TASK DIRECTIONS -
Locate the line that contains "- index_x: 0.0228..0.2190" in the entries below, then repeat it and every following line through the line that contains "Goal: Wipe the", exactly, and no others.

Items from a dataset
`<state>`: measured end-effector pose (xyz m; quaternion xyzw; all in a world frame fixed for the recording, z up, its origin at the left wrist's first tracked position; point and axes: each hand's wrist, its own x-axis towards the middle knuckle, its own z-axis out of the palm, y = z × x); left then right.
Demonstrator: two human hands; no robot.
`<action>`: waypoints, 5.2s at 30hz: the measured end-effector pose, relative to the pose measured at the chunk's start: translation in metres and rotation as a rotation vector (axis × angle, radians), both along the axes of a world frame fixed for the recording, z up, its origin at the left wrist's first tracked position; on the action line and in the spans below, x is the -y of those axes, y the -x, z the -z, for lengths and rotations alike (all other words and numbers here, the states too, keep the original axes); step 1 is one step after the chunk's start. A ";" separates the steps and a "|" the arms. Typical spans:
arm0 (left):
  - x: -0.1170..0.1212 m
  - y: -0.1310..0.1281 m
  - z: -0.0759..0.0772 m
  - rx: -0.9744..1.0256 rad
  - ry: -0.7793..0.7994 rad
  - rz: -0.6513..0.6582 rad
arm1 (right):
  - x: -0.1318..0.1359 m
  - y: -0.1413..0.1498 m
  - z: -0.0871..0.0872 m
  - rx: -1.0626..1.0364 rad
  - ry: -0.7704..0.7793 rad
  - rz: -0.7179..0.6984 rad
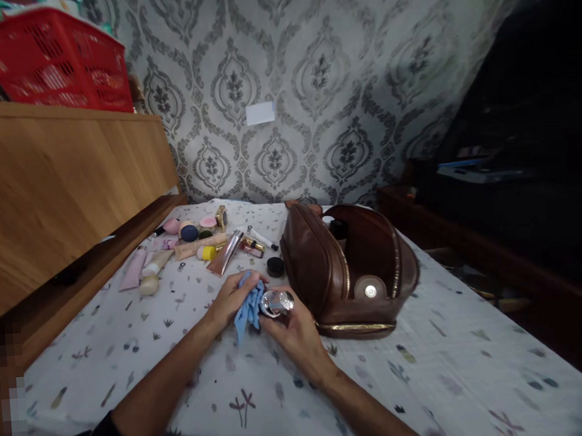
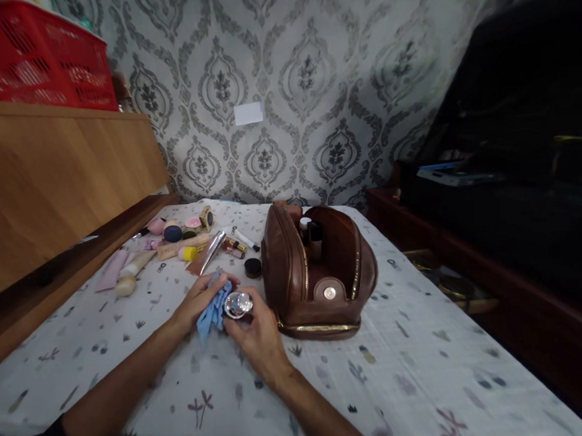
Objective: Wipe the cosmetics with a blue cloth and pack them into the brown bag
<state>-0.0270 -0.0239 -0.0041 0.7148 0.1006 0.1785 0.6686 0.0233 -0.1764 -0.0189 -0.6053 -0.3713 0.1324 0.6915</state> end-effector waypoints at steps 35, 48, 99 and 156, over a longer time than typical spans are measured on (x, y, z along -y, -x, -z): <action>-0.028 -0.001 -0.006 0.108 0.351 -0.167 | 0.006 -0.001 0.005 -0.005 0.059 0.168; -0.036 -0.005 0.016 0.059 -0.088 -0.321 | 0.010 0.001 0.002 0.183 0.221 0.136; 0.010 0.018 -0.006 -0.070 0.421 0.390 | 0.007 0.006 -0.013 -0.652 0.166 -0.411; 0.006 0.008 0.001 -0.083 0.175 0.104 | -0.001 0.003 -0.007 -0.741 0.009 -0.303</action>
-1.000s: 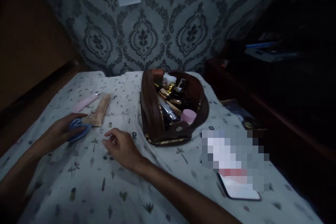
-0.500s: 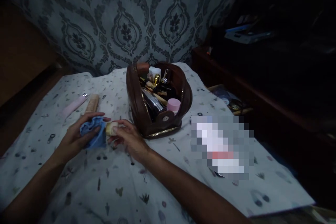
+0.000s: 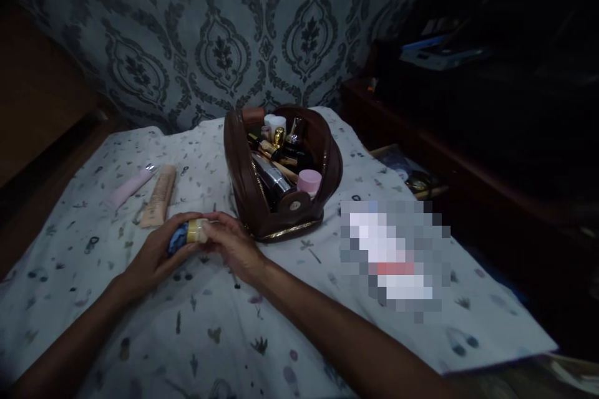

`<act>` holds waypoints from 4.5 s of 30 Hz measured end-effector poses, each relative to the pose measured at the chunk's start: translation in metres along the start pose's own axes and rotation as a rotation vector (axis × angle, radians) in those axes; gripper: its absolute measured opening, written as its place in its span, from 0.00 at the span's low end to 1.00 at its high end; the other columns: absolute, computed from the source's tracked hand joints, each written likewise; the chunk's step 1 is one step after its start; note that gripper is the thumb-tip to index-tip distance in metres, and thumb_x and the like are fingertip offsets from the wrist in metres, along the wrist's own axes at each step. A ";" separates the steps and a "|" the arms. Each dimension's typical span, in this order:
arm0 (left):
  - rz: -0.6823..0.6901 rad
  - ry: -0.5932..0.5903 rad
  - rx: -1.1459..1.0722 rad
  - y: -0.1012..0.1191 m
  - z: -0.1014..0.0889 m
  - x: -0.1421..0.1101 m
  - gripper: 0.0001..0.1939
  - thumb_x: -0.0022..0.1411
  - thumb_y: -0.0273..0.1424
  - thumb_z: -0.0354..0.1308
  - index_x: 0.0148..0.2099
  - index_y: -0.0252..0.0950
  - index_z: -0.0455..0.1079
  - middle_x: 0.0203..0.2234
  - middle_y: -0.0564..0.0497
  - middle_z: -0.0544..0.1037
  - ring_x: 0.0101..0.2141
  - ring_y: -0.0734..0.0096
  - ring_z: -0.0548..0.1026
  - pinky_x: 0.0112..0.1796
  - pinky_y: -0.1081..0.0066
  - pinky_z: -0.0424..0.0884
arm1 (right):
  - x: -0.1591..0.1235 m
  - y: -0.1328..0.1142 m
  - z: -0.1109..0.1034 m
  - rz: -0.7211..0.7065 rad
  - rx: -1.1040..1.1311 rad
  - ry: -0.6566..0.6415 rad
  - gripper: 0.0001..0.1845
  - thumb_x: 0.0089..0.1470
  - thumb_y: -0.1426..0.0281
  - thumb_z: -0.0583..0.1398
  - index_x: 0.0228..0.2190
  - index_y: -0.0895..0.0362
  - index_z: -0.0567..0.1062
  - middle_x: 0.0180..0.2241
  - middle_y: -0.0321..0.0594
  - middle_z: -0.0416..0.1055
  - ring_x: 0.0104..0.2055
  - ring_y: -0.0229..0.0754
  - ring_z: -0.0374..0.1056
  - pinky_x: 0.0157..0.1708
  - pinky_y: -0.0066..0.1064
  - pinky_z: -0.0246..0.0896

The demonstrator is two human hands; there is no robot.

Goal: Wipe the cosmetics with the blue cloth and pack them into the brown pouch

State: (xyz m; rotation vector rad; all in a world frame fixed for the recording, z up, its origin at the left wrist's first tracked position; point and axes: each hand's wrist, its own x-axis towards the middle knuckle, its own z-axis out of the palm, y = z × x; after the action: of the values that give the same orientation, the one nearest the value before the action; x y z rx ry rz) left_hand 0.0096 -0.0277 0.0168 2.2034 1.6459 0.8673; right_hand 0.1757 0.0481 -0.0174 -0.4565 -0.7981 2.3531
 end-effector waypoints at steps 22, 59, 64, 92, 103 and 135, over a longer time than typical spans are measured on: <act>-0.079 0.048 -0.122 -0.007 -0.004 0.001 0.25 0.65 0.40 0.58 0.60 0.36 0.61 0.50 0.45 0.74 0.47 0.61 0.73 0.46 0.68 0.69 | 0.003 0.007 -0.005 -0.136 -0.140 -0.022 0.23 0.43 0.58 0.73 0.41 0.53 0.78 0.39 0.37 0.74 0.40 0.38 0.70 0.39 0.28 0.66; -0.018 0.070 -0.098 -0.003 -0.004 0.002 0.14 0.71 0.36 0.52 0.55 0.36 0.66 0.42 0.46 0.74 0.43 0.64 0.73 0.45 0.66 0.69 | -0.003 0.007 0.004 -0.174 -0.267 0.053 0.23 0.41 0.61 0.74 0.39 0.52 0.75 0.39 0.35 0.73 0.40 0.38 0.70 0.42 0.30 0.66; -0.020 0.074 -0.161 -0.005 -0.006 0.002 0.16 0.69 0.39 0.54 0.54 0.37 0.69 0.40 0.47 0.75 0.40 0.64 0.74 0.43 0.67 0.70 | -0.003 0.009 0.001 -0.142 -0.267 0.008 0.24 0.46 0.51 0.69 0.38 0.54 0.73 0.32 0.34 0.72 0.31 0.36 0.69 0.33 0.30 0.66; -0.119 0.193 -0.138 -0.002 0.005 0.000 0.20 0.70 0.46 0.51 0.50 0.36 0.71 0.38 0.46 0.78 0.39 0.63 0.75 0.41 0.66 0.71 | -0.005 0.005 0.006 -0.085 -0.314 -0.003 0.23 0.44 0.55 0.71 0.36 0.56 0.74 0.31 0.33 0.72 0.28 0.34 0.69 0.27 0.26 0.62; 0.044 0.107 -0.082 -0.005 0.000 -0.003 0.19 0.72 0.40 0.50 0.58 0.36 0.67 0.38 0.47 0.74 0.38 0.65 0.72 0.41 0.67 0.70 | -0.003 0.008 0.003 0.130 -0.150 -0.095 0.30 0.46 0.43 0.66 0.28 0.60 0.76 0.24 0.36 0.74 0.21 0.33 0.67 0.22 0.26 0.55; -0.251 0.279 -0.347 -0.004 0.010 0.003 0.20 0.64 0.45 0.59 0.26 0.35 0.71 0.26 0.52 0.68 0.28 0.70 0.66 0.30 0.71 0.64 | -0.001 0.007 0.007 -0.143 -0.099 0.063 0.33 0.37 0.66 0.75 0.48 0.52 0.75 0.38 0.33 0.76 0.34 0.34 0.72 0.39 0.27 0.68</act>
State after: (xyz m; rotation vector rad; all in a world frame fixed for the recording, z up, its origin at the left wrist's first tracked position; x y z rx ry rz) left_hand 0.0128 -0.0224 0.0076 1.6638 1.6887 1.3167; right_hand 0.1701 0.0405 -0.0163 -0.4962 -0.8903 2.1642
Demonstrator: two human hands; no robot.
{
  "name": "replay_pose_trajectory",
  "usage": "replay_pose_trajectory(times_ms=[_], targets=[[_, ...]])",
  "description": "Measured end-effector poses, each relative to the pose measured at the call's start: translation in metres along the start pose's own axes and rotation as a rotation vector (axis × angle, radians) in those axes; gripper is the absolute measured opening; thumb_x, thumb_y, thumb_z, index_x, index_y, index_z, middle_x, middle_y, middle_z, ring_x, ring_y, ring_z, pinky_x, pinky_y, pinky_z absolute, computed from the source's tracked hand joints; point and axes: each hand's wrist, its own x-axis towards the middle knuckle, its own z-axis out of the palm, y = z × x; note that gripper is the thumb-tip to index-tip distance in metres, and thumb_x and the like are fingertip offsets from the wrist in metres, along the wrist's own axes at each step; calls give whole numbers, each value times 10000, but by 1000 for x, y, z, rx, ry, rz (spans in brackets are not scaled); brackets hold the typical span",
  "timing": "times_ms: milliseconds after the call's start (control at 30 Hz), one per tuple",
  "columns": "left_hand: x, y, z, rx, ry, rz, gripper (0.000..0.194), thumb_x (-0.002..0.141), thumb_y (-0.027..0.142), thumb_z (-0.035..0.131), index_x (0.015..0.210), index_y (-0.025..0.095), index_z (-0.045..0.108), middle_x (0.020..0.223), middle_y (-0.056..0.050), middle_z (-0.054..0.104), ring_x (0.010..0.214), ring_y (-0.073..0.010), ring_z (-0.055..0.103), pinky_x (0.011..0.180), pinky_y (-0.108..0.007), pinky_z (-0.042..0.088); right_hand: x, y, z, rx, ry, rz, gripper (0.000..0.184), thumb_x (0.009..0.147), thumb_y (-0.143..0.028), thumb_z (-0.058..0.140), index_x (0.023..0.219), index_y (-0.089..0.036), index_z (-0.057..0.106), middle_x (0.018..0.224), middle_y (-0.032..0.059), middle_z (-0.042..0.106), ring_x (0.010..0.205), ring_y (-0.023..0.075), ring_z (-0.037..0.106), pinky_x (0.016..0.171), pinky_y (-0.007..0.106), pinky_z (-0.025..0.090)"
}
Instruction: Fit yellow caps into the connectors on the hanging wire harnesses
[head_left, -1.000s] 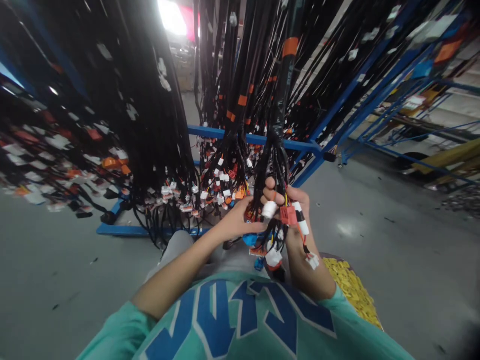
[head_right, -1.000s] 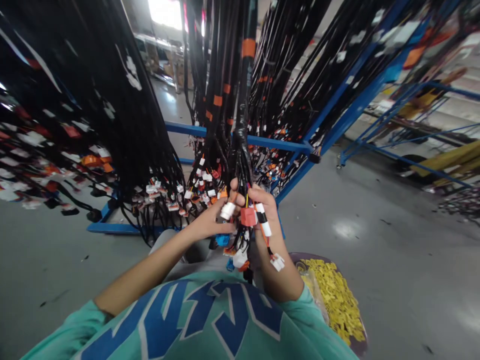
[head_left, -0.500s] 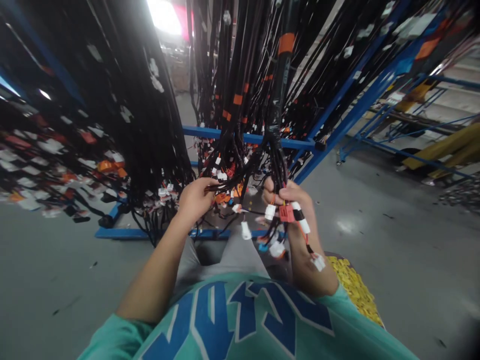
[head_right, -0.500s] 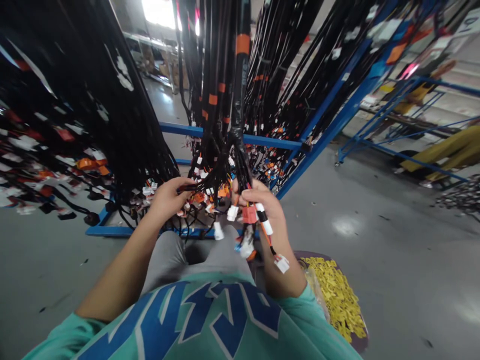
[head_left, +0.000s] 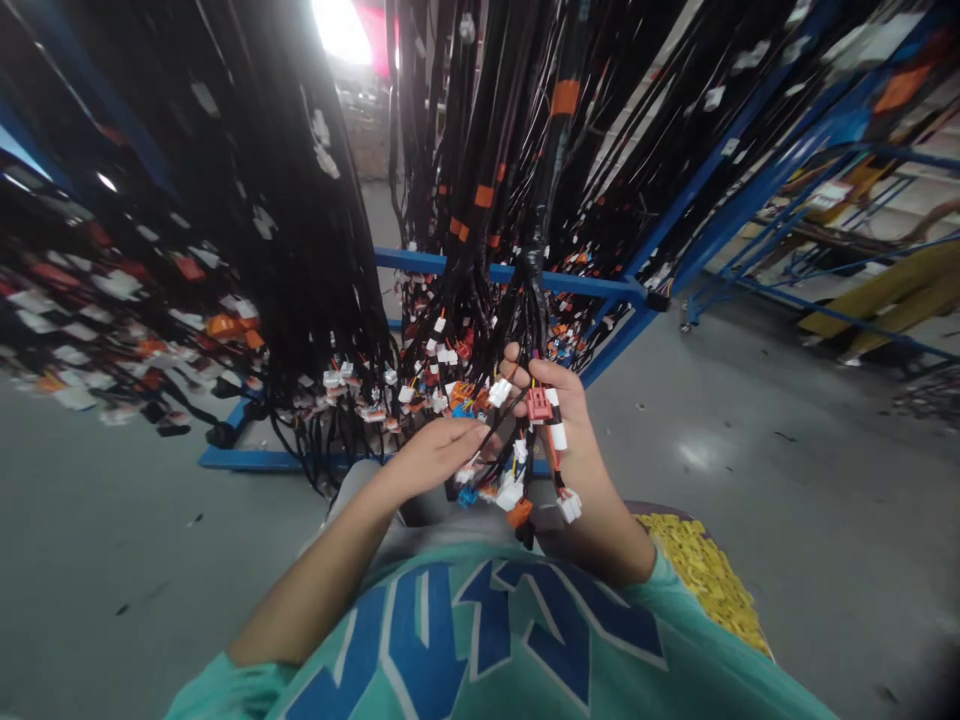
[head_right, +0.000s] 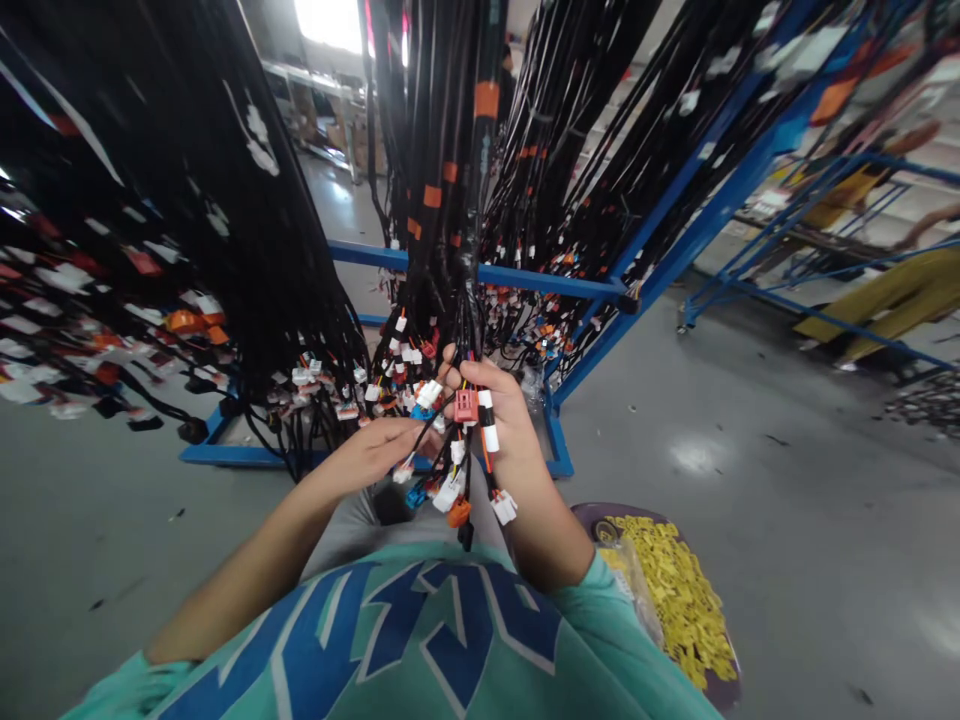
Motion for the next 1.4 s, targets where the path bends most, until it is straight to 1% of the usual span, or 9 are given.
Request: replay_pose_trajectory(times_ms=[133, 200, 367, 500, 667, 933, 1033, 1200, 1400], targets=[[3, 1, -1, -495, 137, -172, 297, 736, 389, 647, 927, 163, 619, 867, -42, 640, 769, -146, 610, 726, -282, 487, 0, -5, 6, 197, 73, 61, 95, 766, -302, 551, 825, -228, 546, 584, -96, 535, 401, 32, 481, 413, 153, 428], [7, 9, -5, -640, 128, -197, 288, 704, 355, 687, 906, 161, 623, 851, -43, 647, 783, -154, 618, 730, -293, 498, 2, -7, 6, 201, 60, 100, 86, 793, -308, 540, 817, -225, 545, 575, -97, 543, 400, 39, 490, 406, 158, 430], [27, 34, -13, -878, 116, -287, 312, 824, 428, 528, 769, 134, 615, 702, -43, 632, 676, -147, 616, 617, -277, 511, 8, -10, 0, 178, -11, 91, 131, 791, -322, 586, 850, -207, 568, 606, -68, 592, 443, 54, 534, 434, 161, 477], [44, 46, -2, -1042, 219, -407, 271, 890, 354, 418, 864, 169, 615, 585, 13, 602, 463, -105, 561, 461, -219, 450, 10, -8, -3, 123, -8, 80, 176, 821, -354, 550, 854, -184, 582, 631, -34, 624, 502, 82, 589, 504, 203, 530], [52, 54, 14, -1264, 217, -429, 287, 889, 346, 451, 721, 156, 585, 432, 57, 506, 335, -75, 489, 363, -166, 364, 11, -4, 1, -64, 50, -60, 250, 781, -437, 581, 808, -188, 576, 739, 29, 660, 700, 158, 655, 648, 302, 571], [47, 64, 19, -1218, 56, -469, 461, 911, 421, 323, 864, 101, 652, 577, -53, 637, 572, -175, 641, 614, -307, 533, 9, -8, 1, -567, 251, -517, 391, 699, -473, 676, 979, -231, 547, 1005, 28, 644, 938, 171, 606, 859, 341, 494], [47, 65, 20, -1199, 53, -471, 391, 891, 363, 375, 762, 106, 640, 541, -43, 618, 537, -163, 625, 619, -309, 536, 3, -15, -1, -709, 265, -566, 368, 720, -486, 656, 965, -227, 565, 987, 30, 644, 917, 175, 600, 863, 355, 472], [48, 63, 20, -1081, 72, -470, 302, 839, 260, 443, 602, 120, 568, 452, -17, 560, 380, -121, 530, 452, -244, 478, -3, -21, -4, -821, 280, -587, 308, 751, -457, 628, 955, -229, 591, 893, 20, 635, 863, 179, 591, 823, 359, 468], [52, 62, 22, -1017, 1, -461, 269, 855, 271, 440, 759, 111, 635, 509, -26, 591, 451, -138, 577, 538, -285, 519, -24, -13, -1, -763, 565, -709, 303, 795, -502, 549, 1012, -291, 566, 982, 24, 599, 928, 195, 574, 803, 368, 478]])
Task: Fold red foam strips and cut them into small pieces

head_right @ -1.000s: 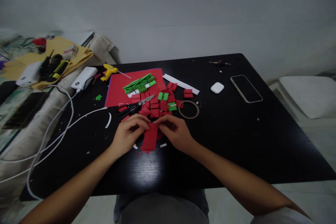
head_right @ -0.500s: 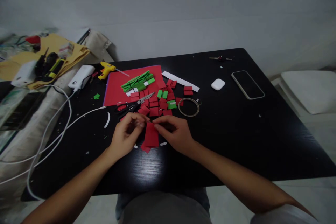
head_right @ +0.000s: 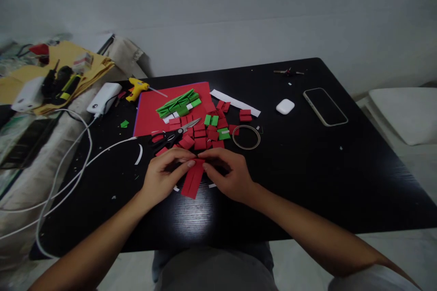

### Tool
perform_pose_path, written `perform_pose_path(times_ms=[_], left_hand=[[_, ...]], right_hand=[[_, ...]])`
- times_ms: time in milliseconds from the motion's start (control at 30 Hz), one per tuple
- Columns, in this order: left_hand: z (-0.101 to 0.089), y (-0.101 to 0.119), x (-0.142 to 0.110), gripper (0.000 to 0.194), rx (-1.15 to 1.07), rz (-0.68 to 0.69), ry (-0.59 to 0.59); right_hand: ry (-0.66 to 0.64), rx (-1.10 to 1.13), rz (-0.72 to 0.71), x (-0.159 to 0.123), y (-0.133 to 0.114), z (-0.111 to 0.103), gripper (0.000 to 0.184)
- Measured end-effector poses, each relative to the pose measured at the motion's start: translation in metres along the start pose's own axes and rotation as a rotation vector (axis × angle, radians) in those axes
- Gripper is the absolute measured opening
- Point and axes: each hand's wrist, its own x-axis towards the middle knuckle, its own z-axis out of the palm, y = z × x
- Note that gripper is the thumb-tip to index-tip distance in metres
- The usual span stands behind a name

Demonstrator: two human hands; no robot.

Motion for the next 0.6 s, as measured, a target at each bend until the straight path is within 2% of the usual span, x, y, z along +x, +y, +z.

WORKED SOLUTION -
  - index_x: 0.0228..0.2190
  - index_y: -0.0895..0.0362
  - index_z: -0.0567..0.1062
  - middle_x: 0.0180..0.2241
  - middle_y: -0.0321..0.0594
  - middle_z: -0.0416..0.1055
  - ring_x: 0.0104..0.2055
  - ring_y: -0.0229..0.0754
  - ring_z: -0.0374..0.1056
  - pinky_x: 0.0157..0.1708
  - pinky_y: -0.0066..0.1064
  - pinky_z: -0.0246..0.0896

The demonstrator is two human hands; there is no robot.

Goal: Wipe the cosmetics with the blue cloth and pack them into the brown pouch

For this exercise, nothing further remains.